» INSTRUCTIONS FOR THE TASK: From the records below, set down exactly the lines starting with the line that contains "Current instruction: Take" and going on through the line that contains "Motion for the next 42". Nothing else is wanted.

» THE DATA:
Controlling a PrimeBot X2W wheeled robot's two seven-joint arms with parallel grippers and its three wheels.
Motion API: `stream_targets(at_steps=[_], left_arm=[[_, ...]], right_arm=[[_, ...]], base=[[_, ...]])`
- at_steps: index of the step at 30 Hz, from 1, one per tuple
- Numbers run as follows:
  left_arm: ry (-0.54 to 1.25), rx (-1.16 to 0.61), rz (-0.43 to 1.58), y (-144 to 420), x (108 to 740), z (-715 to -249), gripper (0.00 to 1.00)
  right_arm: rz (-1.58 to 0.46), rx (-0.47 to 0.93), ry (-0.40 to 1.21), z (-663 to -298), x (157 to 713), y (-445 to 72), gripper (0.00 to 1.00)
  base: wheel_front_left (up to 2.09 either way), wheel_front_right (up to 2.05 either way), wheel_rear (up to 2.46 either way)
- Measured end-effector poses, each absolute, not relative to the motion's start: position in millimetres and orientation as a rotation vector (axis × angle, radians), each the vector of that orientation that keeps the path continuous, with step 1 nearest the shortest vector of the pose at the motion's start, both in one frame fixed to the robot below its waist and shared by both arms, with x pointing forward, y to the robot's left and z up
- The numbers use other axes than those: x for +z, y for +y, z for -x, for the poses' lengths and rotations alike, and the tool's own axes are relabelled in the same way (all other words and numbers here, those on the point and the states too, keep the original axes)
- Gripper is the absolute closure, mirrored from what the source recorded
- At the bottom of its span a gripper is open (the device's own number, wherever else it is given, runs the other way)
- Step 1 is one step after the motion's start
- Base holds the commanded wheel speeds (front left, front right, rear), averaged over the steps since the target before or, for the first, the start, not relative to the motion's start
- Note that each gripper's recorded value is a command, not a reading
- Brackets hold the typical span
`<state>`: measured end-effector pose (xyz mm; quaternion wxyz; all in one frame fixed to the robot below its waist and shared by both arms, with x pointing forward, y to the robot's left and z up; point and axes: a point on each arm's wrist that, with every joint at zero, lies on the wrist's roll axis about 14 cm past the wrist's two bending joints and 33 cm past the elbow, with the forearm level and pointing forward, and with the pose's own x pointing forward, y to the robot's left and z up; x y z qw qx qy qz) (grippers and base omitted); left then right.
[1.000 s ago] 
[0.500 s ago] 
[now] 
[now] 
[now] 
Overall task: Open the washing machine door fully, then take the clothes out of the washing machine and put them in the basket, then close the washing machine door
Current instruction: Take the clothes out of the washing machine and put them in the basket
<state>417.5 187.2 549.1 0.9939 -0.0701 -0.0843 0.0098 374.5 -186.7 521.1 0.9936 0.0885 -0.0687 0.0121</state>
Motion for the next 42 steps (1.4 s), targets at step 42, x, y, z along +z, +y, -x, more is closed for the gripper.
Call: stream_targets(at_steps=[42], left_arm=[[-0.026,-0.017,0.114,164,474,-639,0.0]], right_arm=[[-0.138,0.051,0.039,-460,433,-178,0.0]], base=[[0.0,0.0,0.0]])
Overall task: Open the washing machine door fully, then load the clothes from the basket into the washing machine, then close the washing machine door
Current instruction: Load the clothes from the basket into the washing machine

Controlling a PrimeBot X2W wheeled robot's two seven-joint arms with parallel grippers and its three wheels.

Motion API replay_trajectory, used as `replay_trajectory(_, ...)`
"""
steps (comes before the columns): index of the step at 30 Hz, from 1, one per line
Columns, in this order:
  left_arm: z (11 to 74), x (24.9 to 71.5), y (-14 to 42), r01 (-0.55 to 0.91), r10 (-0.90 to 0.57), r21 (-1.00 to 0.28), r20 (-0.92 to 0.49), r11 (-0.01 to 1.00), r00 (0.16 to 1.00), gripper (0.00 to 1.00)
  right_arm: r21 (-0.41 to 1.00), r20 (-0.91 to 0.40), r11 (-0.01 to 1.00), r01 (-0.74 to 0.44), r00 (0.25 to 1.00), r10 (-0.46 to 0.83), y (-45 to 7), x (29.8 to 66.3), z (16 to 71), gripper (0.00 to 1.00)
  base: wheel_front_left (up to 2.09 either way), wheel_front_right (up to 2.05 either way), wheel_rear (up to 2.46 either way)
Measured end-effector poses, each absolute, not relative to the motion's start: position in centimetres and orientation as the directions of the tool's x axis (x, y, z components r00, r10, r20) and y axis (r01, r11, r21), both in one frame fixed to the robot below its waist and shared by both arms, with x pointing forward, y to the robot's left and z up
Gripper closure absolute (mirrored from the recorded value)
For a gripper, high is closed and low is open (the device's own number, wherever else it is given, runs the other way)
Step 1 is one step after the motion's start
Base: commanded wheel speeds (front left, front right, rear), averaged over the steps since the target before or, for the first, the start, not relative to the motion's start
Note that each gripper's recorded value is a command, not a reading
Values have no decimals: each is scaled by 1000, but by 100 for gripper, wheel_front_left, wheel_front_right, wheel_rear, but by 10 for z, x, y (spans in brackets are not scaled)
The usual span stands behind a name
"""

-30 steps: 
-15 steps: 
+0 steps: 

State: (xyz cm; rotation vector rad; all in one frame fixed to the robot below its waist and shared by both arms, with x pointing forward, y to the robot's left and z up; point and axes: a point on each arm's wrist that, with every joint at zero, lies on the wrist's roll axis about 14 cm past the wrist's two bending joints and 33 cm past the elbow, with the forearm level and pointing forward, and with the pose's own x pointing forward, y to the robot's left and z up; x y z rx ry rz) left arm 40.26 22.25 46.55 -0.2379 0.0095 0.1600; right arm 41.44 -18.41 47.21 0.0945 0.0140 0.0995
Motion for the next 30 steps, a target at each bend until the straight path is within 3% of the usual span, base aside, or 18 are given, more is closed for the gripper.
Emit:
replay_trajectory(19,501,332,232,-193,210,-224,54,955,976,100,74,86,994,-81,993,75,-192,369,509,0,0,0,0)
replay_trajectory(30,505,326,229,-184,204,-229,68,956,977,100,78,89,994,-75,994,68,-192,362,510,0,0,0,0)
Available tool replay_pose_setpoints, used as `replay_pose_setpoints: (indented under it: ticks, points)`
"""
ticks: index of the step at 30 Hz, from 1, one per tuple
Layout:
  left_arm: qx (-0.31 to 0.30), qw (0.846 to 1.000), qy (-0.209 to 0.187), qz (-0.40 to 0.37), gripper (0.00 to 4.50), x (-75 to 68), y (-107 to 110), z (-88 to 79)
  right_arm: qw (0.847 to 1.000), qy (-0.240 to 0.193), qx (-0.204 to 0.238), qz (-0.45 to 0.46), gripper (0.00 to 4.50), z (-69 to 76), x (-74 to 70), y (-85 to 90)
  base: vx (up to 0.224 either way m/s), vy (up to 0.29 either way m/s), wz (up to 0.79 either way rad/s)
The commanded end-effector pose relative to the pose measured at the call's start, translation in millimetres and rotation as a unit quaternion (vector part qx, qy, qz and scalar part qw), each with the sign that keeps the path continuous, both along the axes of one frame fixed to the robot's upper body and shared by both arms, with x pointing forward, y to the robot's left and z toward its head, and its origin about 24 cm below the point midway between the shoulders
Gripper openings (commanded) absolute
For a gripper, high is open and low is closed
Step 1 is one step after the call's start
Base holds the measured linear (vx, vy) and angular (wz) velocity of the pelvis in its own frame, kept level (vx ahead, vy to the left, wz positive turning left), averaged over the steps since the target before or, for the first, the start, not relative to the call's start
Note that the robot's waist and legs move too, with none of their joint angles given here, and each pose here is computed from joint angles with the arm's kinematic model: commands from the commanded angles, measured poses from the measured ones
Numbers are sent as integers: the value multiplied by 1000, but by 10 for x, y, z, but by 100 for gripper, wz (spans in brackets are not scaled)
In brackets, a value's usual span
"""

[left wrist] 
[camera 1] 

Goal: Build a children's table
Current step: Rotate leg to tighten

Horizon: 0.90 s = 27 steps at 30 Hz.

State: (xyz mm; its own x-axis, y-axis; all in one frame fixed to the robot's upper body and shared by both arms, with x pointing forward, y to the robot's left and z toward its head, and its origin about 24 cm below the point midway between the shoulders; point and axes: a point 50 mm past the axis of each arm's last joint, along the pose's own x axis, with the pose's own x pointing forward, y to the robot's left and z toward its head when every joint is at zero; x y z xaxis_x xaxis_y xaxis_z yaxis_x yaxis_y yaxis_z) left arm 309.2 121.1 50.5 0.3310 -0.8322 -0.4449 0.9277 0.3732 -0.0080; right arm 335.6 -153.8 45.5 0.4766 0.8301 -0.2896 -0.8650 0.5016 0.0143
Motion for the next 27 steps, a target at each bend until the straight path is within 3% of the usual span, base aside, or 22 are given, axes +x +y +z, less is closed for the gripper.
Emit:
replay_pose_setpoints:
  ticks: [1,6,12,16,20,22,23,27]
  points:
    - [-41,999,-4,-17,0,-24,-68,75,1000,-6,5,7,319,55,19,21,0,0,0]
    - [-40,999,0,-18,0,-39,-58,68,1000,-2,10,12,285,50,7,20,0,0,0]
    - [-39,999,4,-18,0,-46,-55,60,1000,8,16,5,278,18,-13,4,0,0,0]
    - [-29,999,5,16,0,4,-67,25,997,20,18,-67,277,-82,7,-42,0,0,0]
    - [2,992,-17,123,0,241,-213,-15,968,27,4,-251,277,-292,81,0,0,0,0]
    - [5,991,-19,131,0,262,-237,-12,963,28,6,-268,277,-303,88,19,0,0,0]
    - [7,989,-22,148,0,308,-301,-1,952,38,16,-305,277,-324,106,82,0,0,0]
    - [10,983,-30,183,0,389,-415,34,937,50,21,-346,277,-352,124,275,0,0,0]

» ANSWER TO THIS TASK:
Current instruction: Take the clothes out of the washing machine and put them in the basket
<state>417.5 187.2 549.1 0.9939 -0.0701 -0.0843 0.0098 374.5 -186.7 521.1 0.9936 0.0885 -0.0687 0.0121</state>
Motion for the next 42 steps (1.4 s), targets at step 42, x, y, z along +z, +y, -x, more is closed for the gripper.

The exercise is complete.